Effektive Maßnahmen zur Lösung der Feinstaub-Problematik sind vor Ort zu setzen

Wien (OTS) - Das Immissionsschutzgesetz-Luft (IG-L) ermächtigt die Bundesländer, durch gezielte regionale Maßnahmen die Feinstaub-Problematik effektiv in den Griff zu bekommen. Nach einer Überschreitung hat das Land innerhalb von 9 Monaten eine Statuserhebung zu erstellen und nach längstens 15 Monaten einen Maßnahmenkatalog zu erlassen. Effektive Maßnahmen zur Lösung der Feinstaub-Problematik sind demnach vor Ort zu setzen. Dies teilt das Lebensministerium mit.****

So ist es den Ländern möglich neben kurzfristigen Maßnahmen wie Verkehrsbeschränkungen (örtlich, zeitlich oder auf bestimmte Fahrzeuge begrenzt) auch mittelfristige, wie den Ausbau des öffentlichen Verkehrs oder Wärmedämmmaßnahmen, zu setzen. Auch bei verkehrsberuhigten Straßen muss die Sicherheit und Gesundheit der Fußgeher und Autofahrer oberste Priorität haben. Die Information der Bevölkerung bei Grenzwertüberschreitungen ist darüber hinaus in jedem Fall zu empfehlen, damit die Bevölkerung reagieren kann, etwa durch Umstieg auf öffentlichen Verkehr oder die Senkung der Gesundheitsrisiken durch entsprechendes Verhalten. Ein Forderungspaket an den Bund zu stellen, ist keine Alternative zu den zu setzenden und schon überfälligen Maßnahmen der Länder, heißt es weiter aus dem Lebensministerium.

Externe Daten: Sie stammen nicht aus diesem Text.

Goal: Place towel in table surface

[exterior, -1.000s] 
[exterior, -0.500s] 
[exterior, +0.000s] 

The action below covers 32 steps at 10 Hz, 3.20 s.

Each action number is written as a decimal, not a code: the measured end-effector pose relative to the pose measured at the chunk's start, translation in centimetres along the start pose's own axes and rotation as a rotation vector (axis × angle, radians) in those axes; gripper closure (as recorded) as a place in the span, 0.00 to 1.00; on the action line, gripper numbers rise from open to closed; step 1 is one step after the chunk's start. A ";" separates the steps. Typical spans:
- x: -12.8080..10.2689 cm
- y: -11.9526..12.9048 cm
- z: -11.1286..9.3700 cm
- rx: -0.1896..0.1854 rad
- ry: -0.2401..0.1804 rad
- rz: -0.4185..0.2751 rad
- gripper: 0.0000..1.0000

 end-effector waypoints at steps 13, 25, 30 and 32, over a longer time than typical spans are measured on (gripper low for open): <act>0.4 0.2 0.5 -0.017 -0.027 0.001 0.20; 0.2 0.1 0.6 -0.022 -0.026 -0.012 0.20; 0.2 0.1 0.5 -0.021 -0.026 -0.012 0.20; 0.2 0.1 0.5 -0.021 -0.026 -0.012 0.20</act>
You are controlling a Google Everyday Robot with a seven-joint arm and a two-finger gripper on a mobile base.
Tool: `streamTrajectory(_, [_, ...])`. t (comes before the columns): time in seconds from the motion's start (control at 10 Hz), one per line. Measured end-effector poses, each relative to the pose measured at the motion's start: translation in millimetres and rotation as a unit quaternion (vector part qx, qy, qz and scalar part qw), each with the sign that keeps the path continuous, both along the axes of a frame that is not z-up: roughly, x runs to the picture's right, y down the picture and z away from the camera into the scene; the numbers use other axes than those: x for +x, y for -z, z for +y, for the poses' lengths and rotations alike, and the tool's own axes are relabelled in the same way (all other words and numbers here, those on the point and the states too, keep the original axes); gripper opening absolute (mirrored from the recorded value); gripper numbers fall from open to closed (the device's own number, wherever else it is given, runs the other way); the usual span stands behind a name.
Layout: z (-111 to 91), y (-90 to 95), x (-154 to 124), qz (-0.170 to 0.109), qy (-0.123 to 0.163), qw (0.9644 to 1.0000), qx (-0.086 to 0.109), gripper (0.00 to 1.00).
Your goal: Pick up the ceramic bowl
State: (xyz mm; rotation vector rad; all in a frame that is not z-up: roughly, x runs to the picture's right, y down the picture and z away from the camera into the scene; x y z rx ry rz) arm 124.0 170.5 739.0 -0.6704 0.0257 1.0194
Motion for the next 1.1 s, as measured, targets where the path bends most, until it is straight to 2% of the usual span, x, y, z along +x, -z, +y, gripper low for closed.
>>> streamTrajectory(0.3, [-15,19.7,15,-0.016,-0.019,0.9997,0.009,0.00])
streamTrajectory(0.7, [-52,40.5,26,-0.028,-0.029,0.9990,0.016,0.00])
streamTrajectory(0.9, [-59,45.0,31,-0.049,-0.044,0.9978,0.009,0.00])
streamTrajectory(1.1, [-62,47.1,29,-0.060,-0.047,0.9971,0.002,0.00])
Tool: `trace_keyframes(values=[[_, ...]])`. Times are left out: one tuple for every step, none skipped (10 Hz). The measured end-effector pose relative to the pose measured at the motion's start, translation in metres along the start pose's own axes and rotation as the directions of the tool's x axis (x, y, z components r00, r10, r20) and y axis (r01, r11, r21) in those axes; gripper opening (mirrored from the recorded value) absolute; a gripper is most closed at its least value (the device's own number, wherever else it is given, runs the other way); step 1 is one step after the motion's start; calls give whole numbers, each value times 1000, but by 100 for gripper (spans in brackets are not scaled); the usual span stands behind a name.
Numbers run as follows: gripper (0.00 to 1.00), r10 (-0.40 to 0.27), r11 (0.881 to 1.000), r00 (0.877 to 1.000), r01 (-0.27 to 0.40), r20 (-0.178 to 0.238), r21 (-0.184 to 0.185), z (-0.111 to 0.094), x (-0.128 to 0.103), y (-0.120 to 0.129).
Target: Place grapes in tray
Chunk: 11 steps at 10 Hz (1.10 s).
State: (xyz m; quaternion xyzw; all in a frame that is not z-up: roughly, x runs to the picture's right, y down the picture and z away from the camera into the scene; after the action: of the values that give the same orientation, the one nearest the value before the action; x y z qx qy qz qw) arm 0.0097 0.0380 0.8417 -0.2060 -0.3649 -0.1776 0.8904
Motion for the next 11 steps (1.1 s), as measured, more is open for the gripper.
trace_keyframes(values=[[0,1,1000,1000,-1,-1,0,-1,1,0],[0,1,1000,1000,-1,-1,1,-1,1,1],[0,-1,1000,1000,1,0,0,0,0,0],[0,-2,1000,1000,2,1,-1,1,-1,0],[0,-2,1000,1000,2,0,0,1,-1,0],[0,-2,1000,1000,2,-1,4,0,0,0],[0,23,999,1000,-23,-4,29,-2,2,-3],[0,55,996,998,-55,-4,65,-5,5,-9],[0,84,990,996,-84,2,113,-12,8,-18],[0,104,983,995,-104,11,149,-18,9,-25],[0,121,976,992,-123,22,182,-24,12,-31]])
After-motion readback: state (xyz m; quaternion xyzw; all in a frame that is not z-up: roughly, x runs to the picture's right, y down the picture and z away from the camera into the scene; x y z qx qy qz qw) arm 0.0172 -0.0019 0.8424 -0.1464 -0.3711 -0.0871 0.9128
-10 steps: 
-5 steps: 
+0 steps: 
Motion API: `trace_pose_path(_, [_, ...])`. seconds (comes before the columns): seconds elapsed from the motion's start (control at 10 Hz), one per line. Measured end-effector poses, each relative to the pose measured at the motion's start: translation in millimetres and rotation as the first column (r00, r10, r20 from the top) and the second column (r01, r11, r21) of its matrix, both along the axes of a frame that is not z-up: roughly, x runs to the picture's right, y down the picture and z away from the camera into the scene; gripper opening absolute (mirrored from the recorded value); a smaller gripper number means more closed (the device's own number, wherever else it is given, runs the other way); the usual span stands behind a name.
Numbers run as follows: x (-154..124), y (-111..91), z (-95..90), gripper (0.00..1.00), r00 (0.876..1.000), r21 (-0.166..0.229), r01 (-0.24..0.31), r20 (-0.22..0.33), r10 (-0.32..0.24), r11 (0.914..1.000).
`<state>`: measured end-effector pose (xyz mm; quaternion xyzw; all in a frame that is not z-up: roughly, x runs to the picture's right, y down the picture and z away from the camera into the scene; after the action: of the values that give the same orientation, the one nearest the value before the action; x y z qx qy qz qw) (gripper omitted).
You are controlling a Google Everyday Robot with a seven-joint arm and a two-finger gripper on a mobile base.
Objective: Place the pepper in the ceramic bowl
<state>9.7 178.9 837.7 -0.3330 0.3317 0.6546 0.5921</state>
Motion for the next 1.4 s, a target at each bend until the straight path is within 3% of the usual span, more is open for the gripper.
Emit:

Schließlich kann Österreich, wie auch der grünen Umweltsprecherin bekannt sein sollte, aus EU-Wettbewerbsgründen Diesel-Partikelfilter nicht verpflichtend vorschreiben. Mit der Förderung beim Autokauf hat die Bundesregierung eine wichtige Weichenstellung zur Reduktion der Partikelemissionen getroffen, so das Lebensministerium abschließend.